- GIVEN DATA -
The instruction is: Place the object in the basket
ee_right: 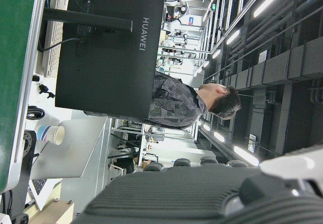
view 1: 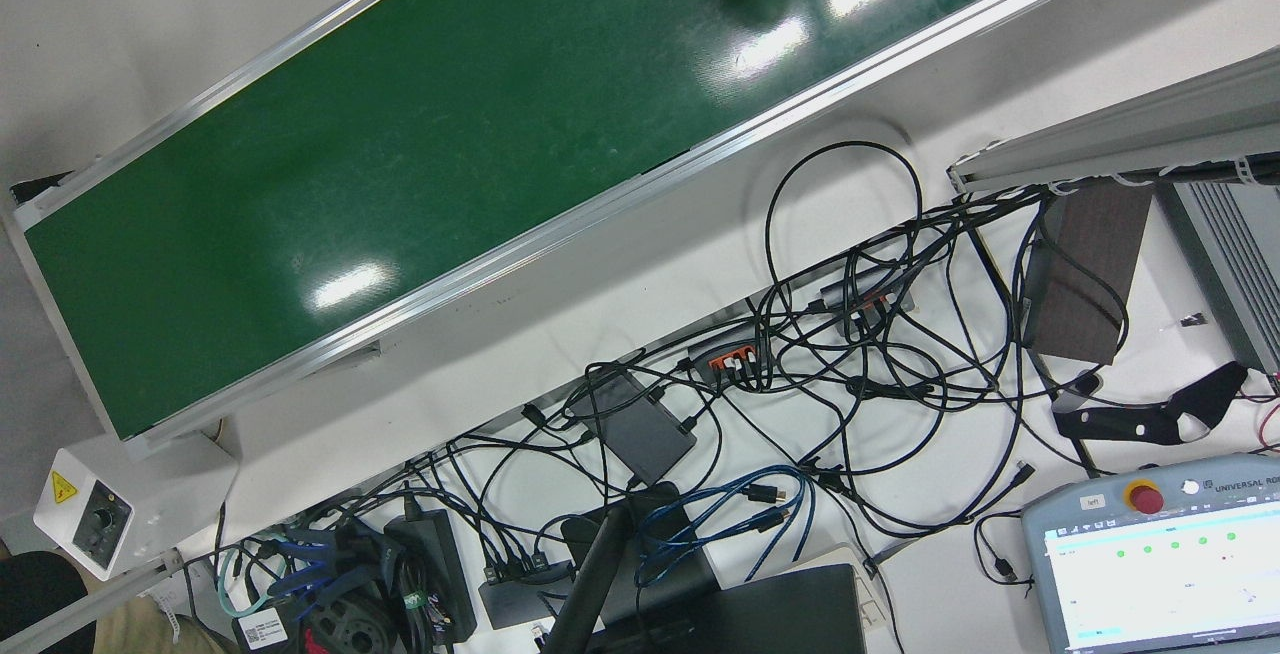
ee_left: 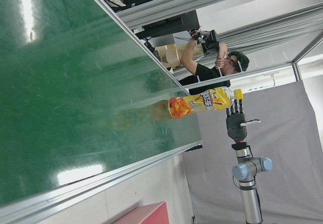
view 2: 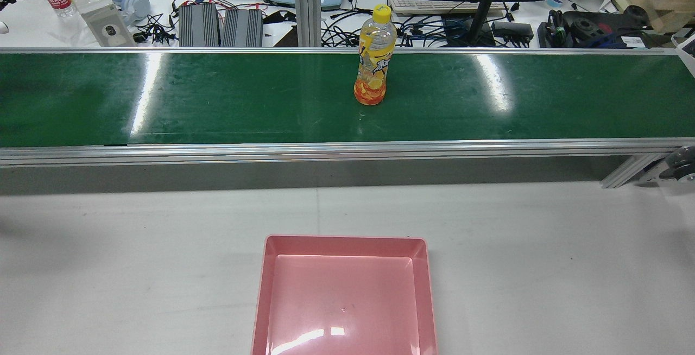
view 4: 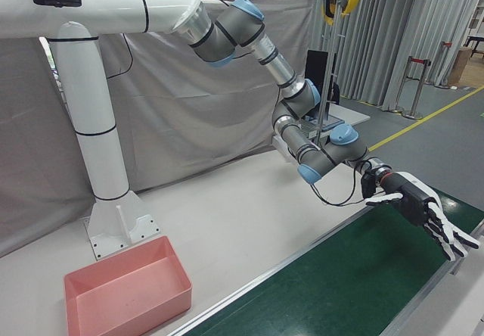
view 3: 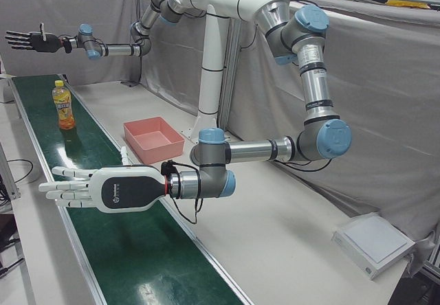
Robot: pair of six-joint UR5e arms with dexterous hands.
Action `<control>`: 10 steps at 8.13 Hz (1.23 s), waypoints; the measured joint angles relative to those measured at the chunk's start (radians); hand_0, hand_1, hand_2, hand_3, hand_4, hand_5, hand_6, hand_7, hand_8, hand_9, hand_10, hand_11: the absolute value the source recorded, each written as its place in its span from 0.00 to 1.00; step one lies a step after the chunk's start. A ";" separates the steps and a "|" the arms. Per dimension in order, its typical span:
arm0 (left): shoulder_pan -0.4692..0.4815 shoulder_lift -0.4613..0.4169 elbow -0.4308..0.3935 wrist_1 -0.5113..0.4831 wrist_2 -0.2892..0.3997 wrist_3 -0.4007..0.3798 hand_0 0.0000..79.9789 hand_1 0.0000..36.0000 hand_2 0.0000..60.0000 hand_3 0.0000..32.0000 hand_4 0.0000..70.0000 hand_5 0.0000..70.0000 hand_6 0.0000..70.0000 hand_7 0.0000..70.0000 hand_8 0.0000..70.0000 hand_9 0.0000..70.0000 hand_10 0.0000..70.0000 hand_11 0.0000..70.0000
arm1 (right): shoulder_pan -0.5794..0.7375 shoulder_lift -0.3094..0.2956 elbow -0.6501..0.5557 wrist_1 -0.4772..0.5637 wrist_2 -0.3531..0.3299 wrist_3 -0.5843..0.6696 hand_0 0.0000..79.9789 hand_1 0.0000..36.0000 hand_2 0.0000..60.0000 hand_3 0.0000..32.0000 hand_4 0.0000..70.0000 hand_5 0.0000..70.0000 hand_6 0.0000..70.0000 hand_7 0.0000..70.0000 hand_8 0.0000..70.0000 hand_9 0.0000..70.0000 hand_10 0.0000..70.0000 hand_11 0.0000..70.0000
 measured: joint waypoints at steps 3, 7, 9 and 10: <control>0.000 -0.001 -0.003 0.000 0.000 0.000 0.64 0.36 0.00 0.00 0.27 0.17 0.00 0.00 0.06 0.12 0.12 0.19 | 0.000 0.000 0.000 0.001 0.000 0.000 0.00 0.00 0.00 0.00 0.00 0.00 0.00 0.00 0.00 0.00 0.00 0.00; 0.000 -0.002 -0.002 0.001 0.000 0.000 0.65 0.36 0.00 0.00 0.27 0.17 0.00 0.00 0.07 0.12 0.11 0.18 | 0.000 0.000 0.000 0.000 0.000 0.000 0.00 0.00 0.00 0.00 0.00 0.00 0.00 0.00 0.00 0.00 0.00 0.00; 0.000 -0.002 -0.001 0.001 0.000 0.000 0.64 0.36 0.00 0.00 0.27 0.17 0.00 0.00 0.07 0.12 0.11 0.18 | 0.000 0.000 0.000 0.000 0.000 0.000 0.00 0.00 0.00 0.00 0.00 0.00 0.00 0.00 0.00 0.00 0.00 0.00; 0.000 -0.002 0.001 0.002 0.000 0.001 0.64 0.36 0.00 0.00 0.26 0.17 0.00 0.00 0.07 0.13 0.11 0.18 | 0.000 0.000 0.000 0.000 0.000 0.000 0.00 0.00 0.00 0.00 0.00 0.00 0.00 0.00 0.00 0.00 0.00 0.00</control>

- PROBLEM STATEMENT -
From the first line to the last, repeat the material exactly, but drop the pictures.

- ANSWER FOR THIS EXERCISE -
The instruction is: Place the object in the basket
ee_right: 
view 1: 
ee_left: 
view 2: 
view 4: 
view 3: 
Robot: pair of six-joint UR5e arms with dexterous hands.
Action `<control>`: 10 steps at 8.13 Hz (1.23 s), waypoints; the measured joint angles relative to those measured at the chunk's start (radians); hand_0, hand_1, hand_2, hand_3, hand_4, hand_5, hand_6, hand_7, hand_8, hand_9, hand_10, hand_11: the absolute value the source recorded, each written as its place in its span from 0.00 to 1.00; step one lies a step after the chunk's start. A ";" separates the steps and a "|" the arms. Per dimension in order, its typical span:
arm0 (left): shoulder_pan -0.4692..0.4815 shoulder_lift -0.4613..0.4169 elbow -0.4308..0.3935 wrist_1 -0.5113..0.4831 wrist_2 -0.2892..0.3997 wrist_3 -0.4007..0.3798 hand_0 0.0000..79.9789 hand_1 0.0000..36.0000 hand_2 0.0000..60.0000 hand_3 0.0000..32.0000 hand_4 0.0000..70.0000 hand_5 0.0000..70.0000 hand_6 0.0000..70.0000 hand_7 0.0000..70.0000 hand_8 0.0000..70.0000 hand_9 0.0000..70.0000 hand_10 0.0000..70.0000 hand_11 0.0000..70.0000
arm1 (right): shoulder_pan -0.5794..0.7375 shoulder_lift -0.3094..0.2956 elbow -0.6501..0.5557 wrist_1 -0.4772..0.5637 wrist_2 -0.3531..0.3299 wrist_3 -0.5843..0.6696 hand_0 0.0000..79.9789 hand_1 0.0000..36.0000 hand_2 0.0000..60.0000 hand_3 0.0000..32.0000 hand_4 0.0000..70.0000 hand_5 0.0000..70.0000 hand_6 0.0000..70.0000 hand_7 0.0000..70.0000 hand_8 0.0000..70.0000 hand_9 0.0000..70.0000 hand_10 0.0000..70.0000 hand_11 0.0000..70.0000
 measured: joint waypoints at steps 3, 7, 9 and 10: <control>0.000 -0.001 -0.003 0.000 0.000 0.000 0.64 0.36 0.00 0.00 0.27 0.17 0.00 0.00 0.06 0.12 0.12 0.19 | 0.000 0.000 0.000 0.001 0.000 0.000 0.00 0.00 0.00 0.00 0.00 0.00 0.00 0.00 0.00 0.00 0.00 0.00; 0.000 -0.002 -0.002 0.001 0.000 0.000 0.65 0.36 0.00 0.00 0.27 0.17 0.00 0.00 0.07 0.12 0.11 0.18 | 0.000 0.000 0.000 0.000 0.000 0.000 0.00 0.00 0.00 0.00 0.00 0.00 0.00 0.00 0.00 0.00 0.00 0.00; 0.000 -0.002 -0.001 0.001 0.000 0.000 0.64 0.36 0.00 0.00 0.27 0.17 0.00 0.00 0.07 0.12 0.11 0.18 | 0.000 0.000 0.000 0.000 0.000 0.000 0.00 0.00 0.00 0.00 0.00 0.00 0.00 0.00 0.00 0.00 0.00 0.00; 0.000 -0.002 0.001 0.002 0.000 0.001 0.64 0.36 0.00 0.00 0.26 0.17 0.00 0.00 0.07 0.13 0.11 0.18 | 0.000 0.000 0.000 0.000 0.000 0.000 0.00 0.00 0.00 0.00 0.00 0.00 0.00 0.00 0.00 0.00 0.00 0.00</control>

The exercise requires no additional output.